INSTRUCTIONS FOR THE TASK: Aside from the pictures, copy the listing exactly.
[Opening SOURCE DATA section]
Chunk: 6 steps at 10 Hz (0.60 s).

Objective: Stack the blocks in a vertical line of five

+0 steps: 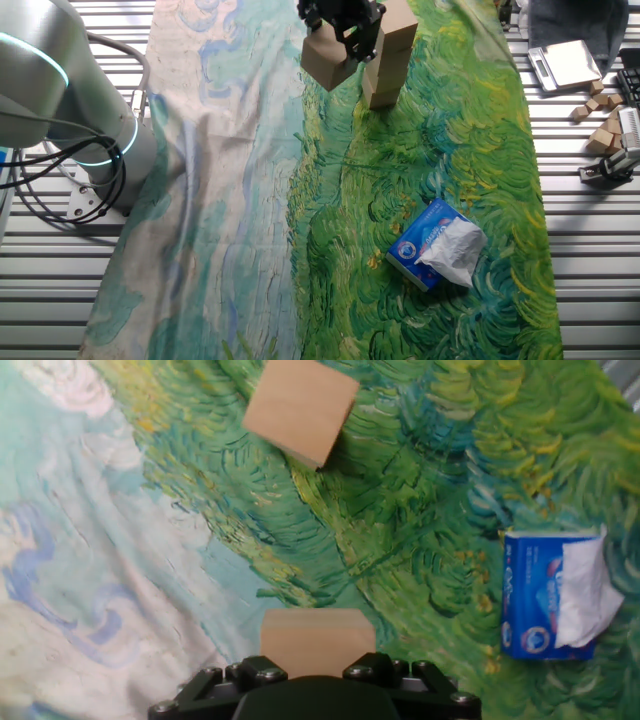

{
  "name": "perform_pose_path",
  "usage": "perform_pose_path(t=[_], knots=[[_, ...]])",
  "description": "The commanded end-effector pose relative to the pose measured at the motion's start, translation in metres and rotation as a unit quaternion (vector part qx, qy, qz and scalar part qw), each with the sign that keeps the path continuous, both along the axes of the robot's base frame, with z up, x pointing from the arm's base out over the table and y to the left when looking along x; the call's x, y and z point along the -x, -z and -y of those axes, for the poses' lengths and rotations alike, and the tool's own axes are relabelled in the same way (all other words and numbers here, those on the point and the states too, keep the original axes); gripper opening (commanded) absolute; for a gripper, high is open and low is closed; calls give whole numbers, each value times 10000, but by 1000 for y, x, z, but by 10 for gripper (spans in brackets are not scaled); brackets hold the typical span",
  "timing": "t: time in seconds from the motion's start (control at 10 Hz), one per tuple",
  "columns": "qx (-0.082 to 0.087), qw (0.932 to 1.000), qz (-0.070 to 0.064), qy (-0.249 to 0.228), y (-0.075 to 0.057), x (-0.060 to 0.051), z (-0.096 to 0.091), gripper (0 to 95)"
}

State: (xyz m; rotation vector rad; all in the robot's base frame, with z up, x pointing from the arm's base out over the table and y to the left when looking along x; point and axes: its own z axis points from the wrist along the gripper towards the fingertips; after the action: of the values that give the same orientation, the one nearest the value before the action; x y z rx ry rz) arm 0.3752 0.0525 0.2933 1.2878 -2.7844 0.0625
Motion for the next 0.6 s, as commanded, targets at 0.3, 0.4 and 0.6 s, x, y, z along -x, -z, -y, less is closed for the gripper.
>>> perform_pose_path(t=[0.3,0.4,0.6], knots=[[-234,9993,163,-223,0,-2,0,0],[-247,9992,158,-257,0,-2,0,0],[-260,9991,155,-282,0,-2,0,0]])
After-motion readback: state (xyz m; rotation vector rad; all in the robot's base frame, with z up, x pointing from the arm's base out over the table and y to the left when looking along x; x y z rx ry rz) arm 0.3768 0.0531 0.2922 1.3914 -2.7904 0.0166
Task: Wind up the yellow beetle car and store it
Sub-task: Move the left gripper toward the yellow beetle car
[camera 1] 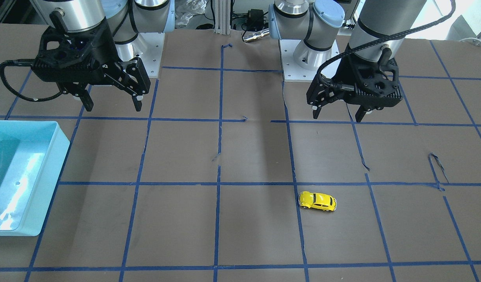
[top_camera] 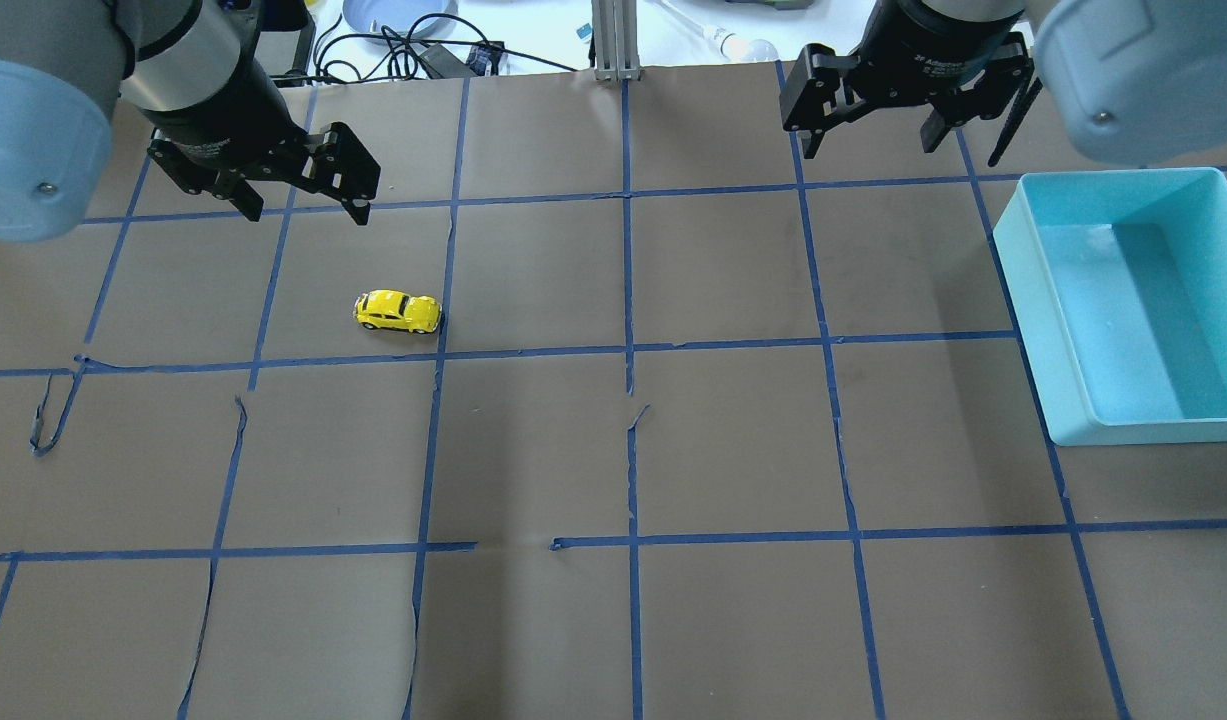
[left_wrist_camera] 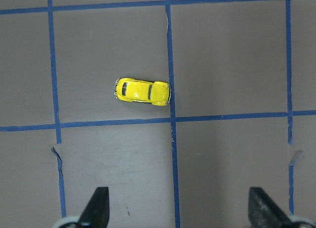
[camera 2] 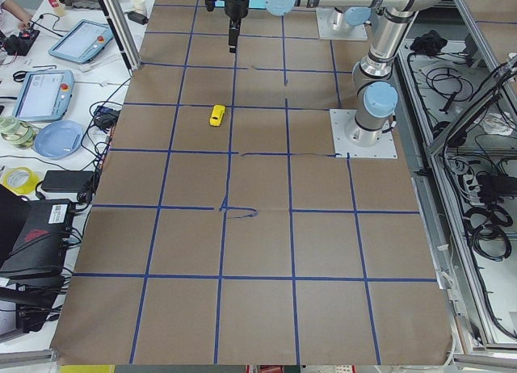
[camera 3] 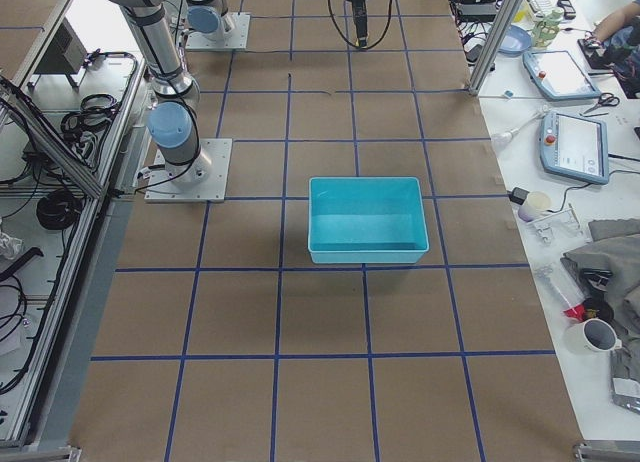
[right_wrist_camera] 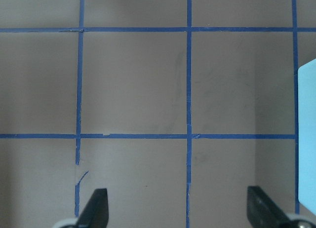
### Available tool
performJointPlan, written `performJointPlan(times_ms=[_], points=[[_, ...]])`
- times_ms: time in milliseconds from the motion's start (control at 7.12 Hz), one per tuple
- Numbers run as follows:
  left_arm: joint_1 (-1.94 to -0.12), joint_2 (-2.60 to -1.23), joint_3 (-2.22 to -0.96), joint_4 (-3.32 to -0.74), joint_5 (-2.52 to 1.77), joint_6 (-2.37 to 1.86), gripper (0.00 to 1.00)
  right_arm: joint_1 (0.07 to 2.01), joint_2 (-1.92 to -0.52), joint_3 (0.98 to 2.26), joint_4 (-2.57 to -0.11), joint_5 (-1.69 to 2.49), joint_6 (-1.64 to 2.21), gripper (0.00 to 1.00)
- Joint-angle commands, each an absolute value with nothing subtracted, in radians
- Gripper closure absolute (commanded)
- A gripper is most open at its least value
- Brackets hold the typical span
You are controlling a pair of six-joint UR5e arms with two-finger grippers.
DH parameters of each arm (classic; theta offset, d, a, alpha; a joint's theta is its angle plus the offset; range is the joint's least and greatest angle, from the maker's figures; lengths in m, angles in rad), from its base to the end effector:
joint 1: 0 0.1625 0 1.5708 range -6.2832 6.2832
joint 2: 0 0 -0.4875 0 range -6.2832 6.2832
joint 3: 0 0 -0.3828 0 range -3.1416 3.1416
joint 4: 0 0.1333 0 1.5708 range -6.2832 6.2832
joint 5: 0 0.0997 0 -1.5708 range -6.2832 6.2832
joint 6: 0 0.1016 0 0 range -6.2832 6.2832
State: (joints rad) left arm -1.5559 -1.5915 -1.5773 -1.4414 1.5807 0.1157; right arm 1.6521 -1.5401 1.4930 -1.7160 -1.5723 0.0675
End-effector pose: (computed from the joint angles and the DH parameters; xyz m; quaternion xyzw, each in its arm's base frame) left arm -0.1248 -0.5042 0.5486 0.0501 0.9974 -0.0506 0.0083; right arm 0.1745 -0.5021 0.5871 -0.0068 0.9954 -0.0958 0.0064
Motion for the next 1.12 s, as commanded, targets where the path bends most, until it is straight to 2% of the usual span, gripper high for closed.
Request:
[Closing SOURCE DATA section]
ANSWER AREA:
Chunk: 6 steps at 10 Hz (0.60 s).

Objective: Stack the blocks in a vertical line of five

+0 steps: 

{
  "name": "perform_pose_path",
  "usage": "perform_pose_path(t=[_], knots=[[_, ...]])",
  "description": "The commanded end-effector pose relative to the pose measured at the motion's start, translation in metres and rotation as a unit quaternion (vector part qx, qy, qz and scalar part qw), each with the sign that keeps the path continuous, both along the axes of the robot's base frame, with z up, x pointing from the arm's base out over the table and y to the left when looking along x; the call's x, y and z point along the -x, -z and -y of those axes, for the poses' lengths and rotations alike, and the tool's own axes are relabelled in the same way (all other words and numbers here, those on the point and the states too, keep the original axes); gripper opening (commanded) absolute; for a gripper, high is open and low is closed; calls give whole numbers, each value times 10000, but by 1000 for y, x, z, but by 10 for gripper (spans in brackets are not scaled); brackets hold the typical span",
  "timing": "t: time in seconds from the motion's start (control at 10 Hz), one per tuple",
  "columns": "qx (-0.082 to 0.087), qw (0.932 to 1.000), qz (-0.070 to 0.064), qy (-0.249 to 0.228), y (-0.075 to 0.057), x (-0.060 to 0.051), z (-0.096 to 0.091), gripper (0 to 95)"
}

State: (xyz m; rotation vector rad; all in the robot's base frame, with z up, x pointing from the arm's base out over the table and y to the left when looking along x; point and axes: its own z axis points from the wrist along the gripper towards the fingertips; after the action: of the values that give the same orientation, the one nearest the value before the action; x y z rx ry rz) arm 0.3752 0.0525 0.2933 1.2878 -2.7844 0.0625
Motion for the next 0.6 s, as commanded, targets at 0.3, 0.4 and 0.6 s, x, y, z along -x, -z, -y, less is closed for the gripper.
>>> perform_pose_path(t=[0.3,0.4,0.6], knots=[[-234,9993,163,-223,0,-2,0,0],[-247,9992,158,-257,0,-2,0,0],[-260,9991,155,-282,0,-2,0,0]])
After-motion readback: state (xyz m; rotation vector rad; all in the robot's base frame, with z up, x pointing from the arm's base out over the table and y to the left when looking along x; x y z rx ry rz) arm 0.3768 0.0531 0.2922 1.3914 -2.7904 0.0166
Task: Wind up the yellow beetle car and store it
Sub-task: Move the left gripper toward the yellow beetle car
[camera 1] 
[top_camera] 
[left_wrist_camera] 
[camera 2] 
[camera 3] 
[right_wrist_camera] 
### Available tool
performJointPlan, written `performJointPlan(times_ms=[_], points=[[_, ...]])`
- times_ms: time in milliseconds from the motion's start (control at 7.12 Hz), one per tuple
- Numbers run as follows:
  left_arm: joint_1 (-1.94 to -0.12), joint_2 (-2.60 to -1.23), joint_3 (-2.22 to -0.96), joint_4 (-3.32 to -0.74), joint_5 (-2.52 to 1.77), joint_6 (-2.37 to 1.86), gripper (0.00 to 1.00)
  right_arm: joint_1 (0.07 to 2.01), joint_2 (-1.92 to -0.52), joint_3 (0.98 to 2.26), joint_4 (-2.57 to -0.11), joint_5 (-1.69 to 2.49), joint_6 (-1.64 to 2.21), gripper (0.00 to 1.00)
- Joint-angle commands, each an absolute value with nothing subtracted, in radians
- Gripper closure absolute (commanded)
- A gripper is most open at its least value
- Brackets hold the typical span
You are controlling a pair of six-joint UR5e arms with two-finger grippers.
DH parameters of each arm (classic; theta offset, d, a, alpha; a joint's theta is its angle plus the offset; range is the joint's least and greatest angle, from the maker's figures; lengths in m, angles in rad), from its base to the end effector:
joint 1: 0 0.1625 0 1.5708 range -6.2832 6.2832
joint 2: 0 0 -0.4875 0 range -6.2832 6.2832
joint 3: 0 0 -0.3828 0 range -3.1416 3.1416
joint 4: 0 0.1333 0 1.5708 range -6.2832 6.2832
joint 5: 0 0.0997 0 -1.5708 range -6.2832 6.2832
joint 6: 0 0.1016 0 0 range -6.2832 6.2832
State: (joints rad) left arm -1.5559 -1.5915 -1.5773 -1.4414 1.5807 0.1157; right arm 1.6521 -1.5401 1.4930 -1.7160 -1.5723 0.0675
End-effector pose: (computed from the joint angles and the DH parameters; xyz m; quaternion xyzw, each in its arm's base frame) left arm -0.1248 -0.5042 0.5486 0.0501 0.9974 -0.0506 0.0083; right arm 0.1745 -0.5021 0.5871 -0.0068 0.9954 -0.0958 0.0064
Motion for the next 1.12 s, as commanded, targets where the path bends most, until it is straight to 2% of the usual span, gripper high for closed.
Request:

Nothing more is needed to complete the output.